Fixing one more term=1 I get something closer to your seq., but still
not the same values:
1, 1, 1, 1, 1, 1, 2, 2, 2, 3, 5, 5, 6, 7, 10, 13, 17, 18, 23, 30, 40, 47...
But wouldn't it be more natural to take a0=0, a1=1 and then use the rules ?
with this I get:
0, 1, 0, 0, 0, 1, 0, 1, 0, 1, 1, 3, 0, 2, 2, 6, 3, 6, 3, 11, 10, 16,
10, 23, 23, 40...

c)
I understand that your motivation is to transpose every existing seq.
definition using "primes" to the analogue using "semiprimes", but
(especially in this case) isn't this a bit arbitrary ? shouldnt it
then logically be done for any increasing sequence? (e.g., squares,
even/odd numbers (maybe the same), cubes, factorials, ...)

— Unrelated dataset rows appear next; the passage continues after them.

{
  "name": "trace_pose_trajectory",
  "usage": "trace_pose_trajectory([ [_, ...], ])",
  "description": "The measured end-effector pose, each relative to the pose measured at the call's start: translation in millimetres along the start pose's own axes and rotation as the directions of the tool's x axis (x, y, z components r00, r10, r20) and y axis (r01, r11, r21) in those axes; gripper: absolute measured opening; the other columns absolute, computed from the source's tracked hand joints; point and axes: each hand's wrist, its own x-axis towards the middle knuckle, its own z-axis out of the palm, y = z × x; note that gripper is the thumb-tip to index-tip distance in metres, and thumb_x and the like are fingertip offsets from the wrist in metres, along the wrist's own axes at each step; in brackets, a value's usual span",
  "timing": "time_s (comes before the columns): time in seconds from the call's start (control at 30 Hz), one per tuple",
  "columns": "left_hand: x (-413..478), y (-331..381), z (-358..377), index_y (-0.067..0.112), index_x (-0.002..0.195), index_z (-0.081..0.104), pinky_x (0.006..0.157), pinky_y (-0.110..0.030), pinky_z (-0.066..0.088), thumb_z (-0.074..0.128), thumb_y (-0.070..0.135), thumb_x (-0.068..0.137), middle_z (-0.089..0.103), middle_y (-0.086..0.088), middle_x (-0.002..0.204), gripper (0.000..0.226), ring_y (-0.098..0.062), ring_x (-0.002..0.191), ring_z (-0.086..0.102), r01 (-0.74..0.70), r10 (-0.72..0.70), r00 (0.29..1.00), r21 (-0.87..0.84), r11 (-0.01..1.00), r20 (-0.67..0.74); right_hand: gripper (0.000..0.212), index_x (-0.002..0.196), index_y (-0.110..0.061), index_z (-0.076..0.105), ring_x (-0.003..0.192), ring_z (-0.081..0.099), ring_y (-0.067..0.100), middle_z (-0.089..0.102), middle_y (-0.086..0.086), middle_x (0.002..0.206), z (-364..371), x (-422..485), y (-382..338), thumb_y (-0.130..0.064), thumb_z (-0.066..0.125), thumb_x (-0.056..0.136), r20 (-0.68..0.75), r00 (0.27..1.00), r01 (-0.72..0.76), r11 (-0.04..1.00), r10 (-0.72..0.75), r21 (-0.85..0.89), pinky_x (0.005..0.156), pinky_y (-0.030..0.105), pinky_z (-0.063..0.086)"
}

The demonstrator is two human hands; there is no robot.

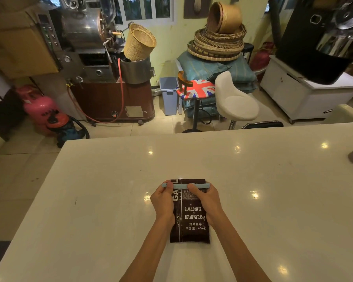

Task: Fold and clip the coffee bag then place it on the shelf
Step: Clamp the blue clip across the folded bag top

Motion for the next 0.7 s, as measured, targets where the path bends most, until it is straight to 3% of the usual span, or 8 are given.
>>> trace_pose_trajectory([
  [0.27,1,-3,1,0.019,0.076,0.074,0.081,-0.048,0.058,0.060,0.018,0.094,0.071,-0.016,0.085,0.022,-0.031,0.082,0.067,-0.051,0.051,0.998,0.039,0.998,-0.020,0.035,0.100,-0.009,0.064,0.089,0.073,0.036,0.074,0.020,0.098,-1,-1,1,-0.019,0.084,0.074,-0.007,1.000,0.008,1.000,-0.008,0.004,0.083,0.054,0.059],
  [0.43,-4,-3,2,0.021,0.078,0.073,0.069,-0.033,0.056,0.059,0.017,0.095,0.070,-0.006,0.078,0.022,-0.020,0.076,0.065,-0.172,0.173,0.985,0.069,0.983,-0.002,0.037,0.102,-0.008,0.063,0.089,0.073,0.035,0.073,0.021,0.099,-3,-2,-2,-0.021,0.083,0.075,-0.005,1.000,0.022,1.000,-0.022,-0.009,0.083,0.053,0.060],
  [0.53,-6,-4,2,0.025,0.081,0.073,0.074,-0.036,0.057,0.057,0.017,0.096,0.072,-0.004,0.079,0.024,-0.018,0.077,0.066,-0.276,0.275,0.961,0.130,0.952,0.022,0.036,0.101,-0.010,0.063,0.090,0.073,0.034,0.073,0.019,0.099,-2,-2,-4,-0.023,0.084,0.074,-0.006,0.999,0.032,0.999,-0.032,-0.028,0.084,0.051,0.060],
  [0.63,-6,-5,-1,0.025,0.084,0.073,0.073,-0.036,0.057,0.056,0.018,0.096,0.073,-0.004,0.082,0.022,-0.018,0.079,0.068,-0.316,0.308,0.948,0.152,0.936,0.073,0.035,0.101,-0.008,0.063,0.086,0.074,0.032,0.073,0.019,0.097,-3,-3,-5,-0.021,0.083,0.076,-0.001,1.000,0.031,0.999,-0.031,-0.025,0.080,0.047,0.061],
  [0.7,-1,-3,-9,0.019,0.093,0.072,0.071,-0.034,0.058,0.057,0.019,0.095,0.073,-0.010,0.089,0.015,-0.022,0.082,0.069,-0.287,0.261,0.948,0.136,0.948,0.180,0.037,0.104,-0.006,0.062,0.086,0.074,0.035,0.074,0.021,0.097,-6,-2,-5,-0.020,0.082,0.076,0.010,1.000,0.016,1.000,-0.016,-0.001,0.080,0.051,0.061],
])
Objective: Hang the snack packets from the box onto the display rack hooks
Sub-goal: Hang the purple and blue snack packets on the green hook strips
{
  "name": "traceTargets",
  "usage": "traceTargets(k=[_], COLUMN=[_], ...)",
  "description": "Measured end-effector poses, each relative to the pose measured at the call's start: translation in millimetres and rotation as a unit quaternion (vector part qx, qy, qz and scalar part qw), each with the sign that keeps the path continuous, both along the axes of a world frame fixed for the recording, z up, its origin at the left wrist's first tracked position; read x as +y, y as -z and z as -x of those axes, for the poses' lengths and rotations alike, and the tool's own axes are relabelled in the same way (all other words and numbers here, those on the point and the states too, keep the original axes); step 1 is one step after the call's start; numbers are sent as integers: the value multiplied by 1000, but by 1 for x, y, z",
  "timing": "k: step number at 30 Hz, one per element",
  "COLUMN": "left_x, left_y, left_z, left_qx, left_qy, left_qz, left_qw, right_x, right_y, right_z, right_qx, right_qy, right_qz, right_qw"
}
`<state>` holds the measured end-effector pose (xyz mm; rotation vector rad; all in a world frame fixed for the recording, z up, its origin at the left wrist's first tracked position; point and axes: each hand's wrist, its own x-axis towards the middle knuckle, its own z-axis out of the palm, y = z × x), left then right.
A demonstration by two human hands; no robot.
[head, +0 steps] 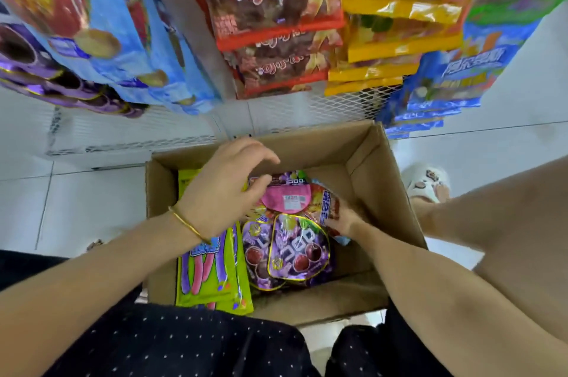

i.e. (highly unoptimized):
nonLinGenFib( d, a=[0,1] /*initial vals*/) = {
 for( i = #a, d[ #d ], a=concat( a,0);
  for( j=1, #d, if( d[j] + 1 >= #a, break);
  a[#a] += a[ #a - d[j] ])); a }

nonLinGenFib(vector(10,i,prime(i)),[1,1])
/* this is "primonacci" */
[1, 1, 1, 2, 2, 4, 5, 8, 12, 16, 26, 36, 55, 81, 118, 177, ...]

nonLinGenFib(vector(10,i,prime(i)),[0,1])
/* this would be the natural version of "primo..." */
[0, 1, 0, 1, 1, 1, 3, 2, 6, 6, 10, 16, 20, 35, 46, 72, 105,...]
=A023360: Number of compositions of n into sums of primes.

nonLinGenFib([4,6,9,10,14,15,21],[0,1])
/* this would be the natural version of semiprimo...*/
[0, 1, 0, 0, 0, 1, 0, 1, 0, 1, 1, 3, 0, 2, 2, 6, 3, 6, 3, 11, 10,...]
I conjecture (i.e. don't want to write out the proof...) that this is
NEW SEQ: Number compositions of n into sums of semiprimes.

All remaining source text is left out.